## WORK INSTRUCTION
Find all lines in the records that include the word "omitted", and copy them out.

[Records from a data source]
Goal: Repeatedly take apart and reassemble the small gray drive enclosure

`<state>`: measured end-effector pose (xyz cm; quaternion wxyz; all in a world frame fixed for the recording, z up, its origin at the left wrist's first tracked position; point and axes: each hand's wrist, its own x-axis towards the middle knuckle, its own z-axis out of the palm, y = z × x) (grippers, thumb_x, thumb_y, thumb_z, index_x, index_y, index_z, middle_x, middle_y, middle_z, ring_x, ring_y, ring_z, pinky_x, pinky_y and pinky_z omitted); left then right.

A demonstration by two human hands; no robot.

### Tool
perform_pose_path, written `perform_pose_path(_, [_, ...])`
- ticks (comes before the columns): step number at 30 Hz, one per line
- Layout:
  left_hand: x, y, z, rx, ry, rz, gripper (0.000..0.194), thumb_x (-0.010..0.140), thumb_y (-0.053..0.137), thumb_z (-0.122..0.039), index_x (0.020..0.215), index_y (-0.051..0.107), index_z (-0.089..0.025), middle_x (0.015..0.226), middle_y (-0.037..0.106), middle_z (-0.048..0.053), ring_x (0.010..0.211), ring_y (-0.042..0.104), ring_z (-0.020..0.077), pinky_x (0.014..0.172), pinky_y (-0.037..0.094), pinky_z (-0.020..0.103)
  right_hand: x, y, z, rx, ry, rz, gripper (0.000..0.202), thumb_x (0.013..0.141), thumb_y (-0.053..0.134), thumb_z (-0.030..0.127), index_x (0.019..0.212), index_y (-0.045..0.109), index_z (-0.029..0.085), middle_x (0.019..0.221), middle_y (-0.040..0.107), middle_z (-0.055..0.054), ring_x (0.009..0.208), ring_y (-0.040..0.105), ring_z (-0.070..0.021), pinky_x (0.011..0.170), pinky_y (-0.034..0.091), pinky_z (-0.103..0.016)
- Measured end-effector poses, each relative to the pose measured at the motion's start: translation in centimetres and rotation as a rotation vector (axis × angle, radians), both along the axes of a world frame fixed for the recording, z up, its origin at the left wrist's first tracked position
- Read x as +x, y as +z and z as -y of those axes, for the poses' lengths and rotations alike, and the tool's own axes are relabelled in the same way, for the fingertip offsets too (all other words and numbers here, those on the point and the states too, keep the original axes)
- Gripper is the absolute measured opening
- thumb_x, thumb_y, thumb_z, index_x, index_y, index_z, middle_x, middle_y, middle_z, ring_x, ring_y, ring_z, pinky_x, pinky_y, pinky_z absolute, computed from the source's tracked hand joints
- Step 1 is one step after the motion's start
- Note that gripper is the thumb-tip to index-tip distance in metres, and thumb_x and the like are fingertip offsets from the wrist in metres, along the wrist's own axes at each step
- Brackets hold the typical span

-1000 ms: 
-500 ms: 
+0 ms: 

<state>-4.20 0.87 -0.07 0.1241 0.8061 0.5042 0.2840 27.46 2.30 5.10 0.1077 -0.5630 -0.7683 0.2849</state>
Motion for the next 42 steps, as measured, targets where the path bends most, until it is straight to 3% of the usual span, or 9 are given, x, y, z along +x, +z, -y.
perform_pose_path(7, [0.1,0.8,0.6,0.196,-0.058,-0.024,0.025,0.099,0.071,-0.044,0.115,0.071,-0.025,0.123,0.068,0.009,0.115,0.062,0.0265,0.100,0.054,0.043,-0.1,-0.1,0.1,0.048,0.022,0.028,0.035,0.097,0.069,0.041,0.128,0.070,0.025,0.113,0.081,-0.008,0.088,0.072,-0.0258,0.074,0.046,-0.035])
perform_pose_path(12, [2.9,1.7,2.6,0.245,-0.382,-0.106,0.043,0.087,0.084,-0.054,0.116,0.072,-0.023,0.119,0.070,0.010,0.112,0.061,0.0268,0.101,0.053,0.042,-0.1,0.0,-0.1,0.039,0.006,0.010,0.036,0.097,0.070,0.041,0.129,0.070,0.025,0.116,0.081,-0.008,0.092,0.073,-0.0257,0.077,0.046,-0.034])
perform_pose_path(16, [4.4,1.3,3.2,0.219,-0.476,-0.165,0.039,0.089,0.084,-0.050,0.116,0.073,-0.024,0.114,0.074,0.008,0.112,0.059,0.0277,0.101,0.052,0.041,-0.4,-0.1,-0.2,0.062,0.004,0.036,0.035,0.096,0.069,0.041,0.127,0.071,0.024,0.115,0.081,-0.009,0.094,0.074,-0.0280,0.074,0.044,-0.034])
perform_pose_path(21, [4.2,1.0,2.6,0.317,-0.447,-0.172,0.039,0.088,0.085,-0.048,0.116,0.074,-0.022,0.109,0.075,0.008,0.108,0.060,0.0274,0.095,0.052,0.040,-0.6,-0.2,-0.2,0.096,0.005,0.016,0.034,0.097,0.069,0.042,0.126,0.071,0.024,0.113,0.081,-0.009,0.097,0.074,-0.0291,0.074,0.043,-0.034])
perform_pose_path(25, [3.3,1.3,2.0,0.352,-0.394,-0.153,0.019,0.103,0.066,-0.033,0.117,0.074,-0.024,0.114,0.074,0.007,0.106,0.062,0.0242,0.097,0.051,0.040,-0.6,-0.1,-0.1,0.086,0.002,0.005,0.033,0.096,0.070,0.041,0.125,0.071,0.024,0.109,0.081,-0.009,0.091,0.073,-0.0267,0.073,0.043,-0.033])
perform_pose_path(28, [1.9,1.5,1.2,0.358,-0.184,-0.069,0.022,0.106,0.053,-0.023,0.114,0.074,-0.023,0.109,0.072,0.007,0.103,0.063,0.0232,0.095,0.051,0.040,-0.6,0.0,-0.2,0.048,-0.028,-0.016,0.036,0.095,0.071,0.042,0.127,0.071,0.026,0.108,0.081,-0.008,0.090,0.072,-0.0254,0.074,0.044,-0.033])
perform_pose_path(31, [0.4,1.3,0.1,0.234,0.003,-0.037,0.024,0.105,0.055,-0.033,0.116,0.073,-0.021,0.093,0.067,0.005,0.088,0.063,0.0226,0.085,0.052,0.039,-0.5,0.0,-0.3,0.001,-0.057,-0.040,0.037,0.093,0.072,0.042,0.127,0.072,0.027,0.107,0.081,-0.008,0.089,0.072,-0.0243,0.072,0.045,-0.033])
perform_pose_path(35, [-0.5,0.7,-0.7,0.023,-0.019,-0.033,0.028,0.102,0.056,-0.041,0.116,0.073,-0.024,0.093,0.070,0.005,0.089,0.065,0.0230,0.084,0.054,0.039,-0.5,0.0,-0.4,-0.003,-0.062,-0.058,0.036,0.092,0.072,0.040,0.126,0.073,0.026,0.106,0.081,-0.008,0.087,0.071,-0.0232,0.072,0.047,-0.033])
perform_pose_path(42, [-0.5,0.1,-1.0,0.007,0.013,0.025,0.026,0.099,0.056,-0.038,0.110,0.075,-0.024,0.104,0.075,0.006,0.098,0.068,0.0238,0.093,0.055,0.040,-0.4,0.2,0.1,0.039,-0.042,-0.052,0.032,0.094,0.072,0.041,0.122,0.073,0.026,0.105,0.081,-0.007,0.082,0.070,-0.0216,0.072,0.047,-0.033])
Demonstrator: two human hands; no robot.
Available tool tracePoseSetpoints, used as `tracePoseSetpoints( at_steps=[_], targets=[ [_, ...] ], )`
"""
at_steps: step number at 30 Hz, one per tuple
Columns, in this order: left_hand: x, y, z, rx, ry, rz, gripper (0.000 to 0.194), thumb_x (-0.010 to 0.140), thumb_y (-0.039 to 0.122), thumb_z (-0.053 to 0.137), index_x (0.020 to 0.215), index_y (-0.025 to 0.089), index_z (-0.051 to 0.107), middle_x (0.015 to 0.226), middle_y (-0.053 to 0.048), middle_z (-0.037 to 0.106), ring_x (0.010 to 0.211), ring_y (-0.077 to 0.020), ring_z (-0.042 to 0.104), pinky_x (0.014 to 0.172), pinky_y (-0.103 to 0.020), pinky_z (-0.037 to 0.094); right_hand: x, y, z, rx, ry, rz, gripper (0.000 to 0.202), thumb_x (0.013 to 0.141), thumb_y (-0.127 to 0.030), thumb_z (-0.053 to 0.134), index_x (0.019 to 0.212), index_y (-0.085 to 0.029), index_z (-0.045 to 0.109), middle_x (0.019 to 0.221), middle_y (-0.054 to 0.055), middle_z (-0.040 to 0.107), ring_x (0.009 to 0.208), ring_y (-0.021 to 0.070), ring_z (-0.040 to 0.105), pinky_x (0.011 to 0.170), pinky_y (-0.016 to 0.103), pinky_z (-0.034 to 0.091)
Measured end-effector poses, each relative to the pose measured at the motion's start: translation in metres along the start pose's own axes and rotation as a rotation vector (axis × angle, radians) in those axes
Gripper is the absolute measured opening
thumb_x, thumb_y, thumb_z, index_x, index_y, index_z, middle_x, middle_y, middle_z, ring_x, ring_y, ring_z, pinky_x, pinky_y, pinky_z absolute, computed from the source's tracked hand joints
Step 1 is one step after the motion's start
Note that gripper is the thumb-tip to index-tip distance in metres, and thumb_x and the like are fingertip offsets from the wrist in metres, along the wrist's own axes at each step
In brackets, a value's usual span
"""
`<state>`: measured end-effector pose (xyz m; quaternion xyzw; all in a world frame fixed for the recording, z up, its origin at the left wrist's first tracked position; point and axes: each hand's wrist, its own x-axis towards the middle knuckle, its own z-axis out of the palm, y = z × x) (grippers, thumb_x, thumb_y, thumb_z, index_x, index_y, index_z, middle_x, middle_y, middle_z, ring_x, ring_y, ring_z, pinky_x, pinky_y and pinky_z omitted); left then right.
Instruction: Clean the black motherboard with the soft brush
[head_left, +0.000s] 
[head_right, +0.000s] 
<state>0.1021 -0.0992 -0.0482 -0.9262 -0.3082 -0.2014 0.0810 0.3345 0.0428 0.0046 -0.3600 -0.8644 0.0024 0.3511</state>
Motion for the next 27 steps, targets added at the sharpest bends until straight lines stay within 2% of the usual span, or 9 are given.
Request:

## ANSWER SPACE
`<state>`: measured end-effector pose (xyz cm; quaternion wxyz; all in a world frame fixed for the recording, z up, its origin at the left wrist's first tracked position; point and axes: each hand's wrist, its own x-axis towards the middle knuckle, its own z-axis out of the palm, y = z × x) (grippers, thumb_x, thumb_y, thumb_z, index_x, index_y, index_z, middle_x, middle_y, middle_z, ring_x, ring_y, ring_z, pinky_x, pinky_y and pinky_z omitted); left then right.
`<state>`: measured end-effector pose (xyz m; quaternion xyzw; all in a world frame fixed for the recording, z up, its origin at the left wrist's first tracked position; point and axes: each hand's wrist, its own x-axis towards the middle knuckle, its own z-axis out of the palm, y = z × x) (grippers, thumb_x, thumb_y, thumb_z, index_x, index_y, index_z, middle_x, middle_y, middle_z, ring_x, ring_y, ring_z, pinky_x, pinky_y and pinky_z omitted); left then right.

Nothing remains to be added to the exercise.